— Боюсь, не приключилось ли с ним чего серьезного, — продолжал Назимов, усаживаясь в плетеное кресло. — Уж очень Митя угрюм был в последние дни. А вчера на целый день уезжал куда-то. Он, правда, любил иногда выезжать в горы или соседние колхозы, но не делал никогда из этого секрета, а вчера почему-то не сказал мне, куда ездил.
— Странно… — задумчиво проговорил Евгений.
— Очень странно! — возбужденно повторил Назимов и усердно потер щеку. — Попробуй, Женя, расспросить дядю Рустама. Видишь, он радиомачту поправляет. Может быть, ему известно, куда ездил вчера Дмитрий.
И, не ожидая согласия Евгения, Назимов высунулся в окно и позвал коменданта базы.
Спустя несколько минут огромная фигура коменданта, прозванного за атлетическое сложение Пехлеваном (богатырем), с трудом втиснулась в окошко домика Астрова.
— Салам алейкум, Женя! — приветствовал Курганова дядя Рустам, называвший всех на базе, кроме начальника, по имени.
— Алейкас салам! — отозвался Евгений и спросил, не знает ли дядя Рустам, куда ездил вчера Астров.
— Не знаю, — ответил Рустам. — Утром оседлал я Мите Мюнаджима, а вечером принял его обратно. Ни Мюнаджим, ни Митя не сказали мне ни слова, куда ездили, — пошутил комендант.
Мюнаджимом, или Звездочетом, звали любимого коня Астрова, на котором он часто выезжал на прогулку в горы.
— Ты не шути, дядя Рустам, — серьезно заметил Евгений. — Митя ведь пропал куда-то.

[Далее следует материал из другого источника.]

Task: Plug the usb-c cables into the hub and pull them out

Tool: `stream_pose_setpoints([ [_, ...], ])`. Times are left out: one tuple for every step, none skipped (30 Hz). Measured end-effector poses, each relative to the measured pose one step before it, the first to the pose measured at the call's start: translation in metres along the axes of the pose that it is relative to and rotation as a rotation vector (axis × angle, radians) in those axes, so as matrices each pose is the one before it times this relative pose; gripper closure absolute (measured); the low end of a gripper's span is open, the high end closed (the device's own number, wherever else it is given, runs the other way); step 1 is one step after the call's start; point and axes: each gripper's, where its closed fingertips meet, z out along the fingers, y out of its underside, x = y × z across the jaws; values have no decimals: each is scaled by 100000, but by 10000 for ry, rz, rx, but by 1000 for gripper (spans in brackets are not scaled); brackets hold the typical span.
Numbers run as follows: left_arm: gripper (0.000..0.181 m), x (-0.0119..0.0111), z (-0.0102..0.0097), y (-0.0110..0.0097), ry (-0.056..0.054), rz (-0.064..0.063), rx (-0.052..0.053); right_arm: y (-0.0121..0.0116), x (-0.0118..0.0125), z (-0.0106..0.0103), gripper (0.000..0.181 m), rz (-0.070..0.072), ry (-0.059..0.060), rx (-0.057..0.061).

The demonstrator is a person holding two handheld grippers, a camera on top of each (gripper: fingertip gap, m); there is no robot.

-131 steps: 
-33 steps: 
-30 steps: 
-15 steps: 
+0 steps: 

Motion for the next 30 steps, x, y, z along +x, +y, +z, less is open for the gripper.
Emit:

— Знаю, — ответил Рустам и нахмурился. — Сам искал его по всей базе. Даже в соседних колхозах наводил справки. А вчера я удивился, что Митя не сказал, куда ездил. Даже на вопрос мой не ответил. Очень задумчивый был. Не расслышал, наверно, о чем я его спрашивал. Больше того тебе скажу: всю ночь не спал Митя. До утра огонь в его окне горел. Никогда раньше не сидел так поздно.
Все услышанное Кургановым от Муратова, Назимова и Рустама серьезно обеспокоило его, и он решил немедленно идти к Сарычеву.
Было уже темно. В квартире Антона Кирилловича горел свет. Он писал что-то за своим огромным письменным столом, уставленным разными безделушками. Через окно Курганову было видно его сухое, узкое лицо, склонившееся над какой-то бумагой.
Евгений постучал в оконное стекло. Сарычев вздрогнул и, щуря близорукие глаза, стал всматриваться в темноту.
— Кто там? — спросил он. — А, это вы, Евгений Николаевич? Заходите.
Курганов вошел. Антон Кириллович предложил ему камышовое кресло и коротко спросил:
— По поводу Дмитрия Ивановича?
— Да, — ответил Евгений, все еще не садясь в предложенное кресло. — Что бы это могло значить, Антон Кириллович?
У Сарычева было бледное лицо, в глазах светился тревожный огонек.
— Ничего не могу понять… — растерянно проговорил он.
— Но все-таки, — настаивал Курганов, — есть же у вас какое-нибудь предположение? Он ваш ученик, так что вы лучше других должны его знать. Кроме того, в последние дни…
— Вот именно, в «последние дни»! — вспыхнул вдруг Сарычев. — Не результат ли это «последних дней»?